Biological determinism is traditional and safe and binary reductionism is easy to understand. Many people whose lives are difficult enough, feel threatened when things change, especially something as classical as the roles our societies assign to the sexes.

Yet as a biologist, biological determinism itself is absurd. Sexual differentiation across biology is a complex carnival of diversity, there is nothing you can take for granted, neither genes, neither gonads, neither behaviour. Some mammals have completely lost the Y gene, others don’t use a master gene for differentiation at all, many animals can change sex based on the temperature, the availability of food, social interaction etc., several mammals have reversed gonads (the mole or Hyena where the clitoris serves as a pseudo-penis). Diversity is the engine of evolution, and so even in animals with high sexual dimorphism (like bigger female hyenas, or bigger male primates), there is diversity among individuals of the species within each sex.
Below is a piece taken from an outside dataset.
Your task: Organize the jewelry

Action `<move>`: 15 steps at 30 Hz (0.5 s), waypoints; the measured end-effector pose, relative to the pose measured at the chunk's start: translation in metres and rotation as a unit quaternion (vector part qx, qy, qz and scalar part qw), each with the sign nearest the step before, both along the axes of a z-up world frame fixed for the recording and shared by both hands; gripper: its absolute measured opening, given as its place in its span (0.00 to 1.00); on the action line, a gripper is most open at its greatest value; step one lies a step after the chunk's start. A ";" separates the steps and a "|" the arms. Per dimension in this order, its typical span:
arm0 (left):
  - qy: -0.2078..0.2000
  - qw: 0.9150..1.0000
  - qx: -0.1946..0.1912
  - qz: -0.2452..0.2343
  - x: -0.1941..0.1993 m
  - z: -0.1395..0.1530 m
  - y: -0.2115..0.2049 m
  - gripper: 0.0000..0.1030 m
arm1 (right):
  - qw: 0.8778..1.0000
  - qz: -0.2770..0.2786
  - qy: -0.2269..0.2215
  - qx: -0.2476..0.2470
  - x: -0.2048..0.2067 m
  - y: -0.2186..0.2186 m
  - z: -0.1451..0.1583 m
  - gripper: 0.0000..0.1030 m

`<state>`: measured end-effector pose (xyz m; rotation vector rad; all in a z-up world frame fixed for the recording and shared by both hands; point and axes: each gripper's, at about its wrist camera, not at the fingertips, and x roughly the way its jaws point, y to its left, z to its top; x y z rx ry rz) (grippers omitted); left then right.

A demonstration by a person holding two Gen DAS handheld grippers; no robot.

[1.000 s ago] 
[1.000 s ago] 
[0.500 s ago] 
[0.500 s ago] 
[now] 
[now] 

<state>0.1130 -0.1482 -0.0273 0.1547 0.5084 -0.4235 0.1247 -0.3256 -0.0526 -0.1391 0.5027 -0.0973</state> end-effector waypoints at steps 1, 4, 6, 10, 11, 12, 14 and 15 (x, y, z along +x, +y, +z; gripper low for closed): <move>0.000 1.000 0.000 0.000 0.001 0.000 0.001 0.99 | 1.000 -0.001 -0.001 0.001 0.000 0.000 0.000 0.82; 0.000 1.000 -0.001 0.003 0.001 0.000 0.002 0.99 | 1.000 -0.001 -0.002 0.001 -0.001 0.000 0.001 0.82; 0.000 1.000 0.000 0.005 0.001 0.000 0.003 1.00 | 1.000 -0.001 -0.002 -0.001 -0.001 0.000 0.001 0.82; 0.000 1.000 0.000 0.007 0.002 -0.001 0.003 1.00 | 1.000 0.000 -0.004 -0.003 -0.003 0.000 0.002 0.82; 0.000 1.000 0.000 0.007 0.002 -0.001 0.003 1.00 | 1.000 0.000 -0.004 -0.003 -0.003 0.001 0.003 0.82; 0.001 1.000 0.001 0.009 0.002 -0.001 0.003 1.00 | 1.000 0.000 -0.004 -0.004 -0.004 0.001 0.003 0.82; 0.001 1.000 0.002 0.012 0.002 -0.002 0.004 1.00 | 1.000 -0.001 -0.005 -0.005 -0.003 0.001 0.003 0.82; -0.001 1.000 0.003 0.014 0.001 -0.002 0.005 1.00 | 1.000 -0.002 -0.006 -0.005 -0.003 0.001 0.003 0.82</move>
There is a wonderful new book by the Zoologist Lucy Cooke, called Bitch, where she uncovers this wonderful chaotic complexity. The book also narrates how scientists enmeshed in “classical” patriarchal societies had missed this complexity, preferring to support the narratives popular at the time. This isn’t to argue that sexual differentiation doesn’t exist at all, but that we must be careful not to fall into simplistic thinking about sex as one foundation for gender.

So, biology (which includes us humans) is a wonderful carnival of diversity; yet this is before we add in the amazing complexity of a brain as plastic as ours (read Livewired by neuroscientist David Eagleman for a fascinating take on this), and as a highly social species, the role our convoluted societies provide in shaping how we think, feel and live.

Sadly, politics adopted gender as a cause and utilises the fear generated by difference and complexity as a weapon…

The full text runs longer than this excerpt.